§ Given material:

- - -

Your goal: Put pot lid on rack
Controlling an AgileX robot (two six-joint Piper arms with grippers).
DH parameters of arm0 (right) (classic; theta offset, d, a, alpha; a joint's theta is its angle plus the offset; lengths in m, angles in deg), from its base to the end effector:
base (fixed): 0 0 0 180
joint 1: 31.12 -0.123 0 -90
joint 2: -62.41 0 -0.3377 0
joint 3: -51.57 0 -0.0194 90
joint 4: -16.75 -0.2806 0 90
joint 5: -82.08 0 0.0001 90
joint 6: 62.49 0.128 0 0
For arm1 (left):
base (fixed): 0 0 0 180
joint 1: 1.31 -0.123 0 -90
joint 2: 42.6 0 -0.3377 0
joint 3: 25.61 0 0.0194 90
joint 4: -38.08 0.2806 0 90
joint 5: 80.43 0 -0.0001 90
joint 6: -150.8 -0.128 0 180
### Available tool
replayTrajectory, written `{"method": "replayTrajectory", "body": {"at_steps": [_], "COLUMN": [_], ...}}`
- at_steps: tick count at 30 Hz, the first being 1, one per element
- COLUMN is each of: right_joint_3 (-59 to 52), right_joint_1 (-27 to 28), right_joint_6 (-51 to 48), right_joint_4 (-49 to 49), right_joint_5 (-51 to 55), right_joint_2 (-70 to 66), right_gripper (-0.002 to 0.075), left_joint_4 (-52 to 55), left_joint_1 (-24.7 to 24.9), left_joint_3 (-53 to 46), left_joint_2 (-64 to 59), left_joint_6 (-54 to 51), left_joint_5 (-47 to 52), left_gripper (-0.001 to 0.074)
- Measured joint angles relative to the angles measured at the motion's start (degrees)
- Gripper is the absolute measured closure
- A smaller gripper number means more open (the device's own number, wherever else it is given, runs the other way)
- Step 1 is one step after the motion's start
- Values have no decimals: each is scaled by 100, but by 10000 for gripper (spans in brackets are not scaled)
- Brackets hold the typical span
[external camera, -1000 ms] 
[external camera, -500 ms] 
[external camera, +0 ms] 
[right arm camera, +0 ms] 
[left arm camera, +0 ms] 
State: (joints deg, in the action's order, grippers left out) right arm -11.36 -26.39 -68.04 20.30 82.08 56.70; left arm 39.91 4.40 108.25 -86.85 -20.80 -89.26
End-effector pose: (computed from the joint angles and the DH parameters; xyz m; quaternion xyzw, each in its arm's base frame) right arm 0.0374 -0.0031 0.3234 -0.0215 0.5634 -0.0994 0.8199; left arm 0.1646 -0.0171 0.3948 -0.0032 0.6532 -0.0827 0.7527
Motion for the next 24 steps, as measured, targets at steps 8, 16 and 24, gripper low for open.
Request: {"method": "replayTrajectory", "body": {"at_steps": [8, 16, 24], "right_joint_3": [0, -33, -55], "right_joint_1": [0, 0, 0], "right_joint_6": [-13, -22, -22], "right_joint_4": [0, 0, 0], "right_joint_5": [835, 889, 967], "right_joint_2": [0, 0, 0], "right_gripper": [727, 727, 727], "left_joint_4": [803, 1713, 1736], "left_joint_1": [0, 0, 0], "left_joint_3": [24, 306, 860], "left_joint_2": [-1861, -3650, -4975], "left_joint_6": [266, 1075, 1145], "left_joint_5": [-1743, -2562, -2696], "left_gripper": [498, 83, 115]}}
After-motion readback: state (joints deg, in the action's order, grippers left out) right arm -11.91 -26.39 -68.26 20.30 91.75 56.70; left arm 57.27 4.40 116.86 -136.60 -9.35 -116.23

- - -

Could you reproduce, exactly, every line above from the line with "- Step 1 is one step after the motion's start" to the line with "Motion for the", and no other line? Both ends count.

- Step 1 is one step after the motion's start
- Values have no decimals: each is scaled by 100, but by 10000 for gripper (spans in brackets are not scaled)
- Brackets hold the typical span
[external camera, -1000 ms] 
[external camera, -500 ms] 
[external camera, +0 ms] 
[right arm camera, +0 ms] 
[left arm camera, +0 ms] 
State: (joints deg, in the action's order, grippers left out) right arm -11.36 -26.39 -68.04 20.30 82.08 56.70; left arm 39.91 4.40 108.25 -86.85 -20.80 -89.26
End-effector pose: (computed from the joint angles and the DH parameters; xyz m; quaternion xyzw, each in its arm's base frame) right arm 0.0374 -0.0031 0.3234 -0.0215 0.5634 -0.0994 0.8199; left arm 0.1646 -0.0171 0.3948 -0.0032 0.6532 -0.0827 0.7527
Motion for the next 24 steps, as measured, targets at steps 8, 16 and 24, gripper low for open.

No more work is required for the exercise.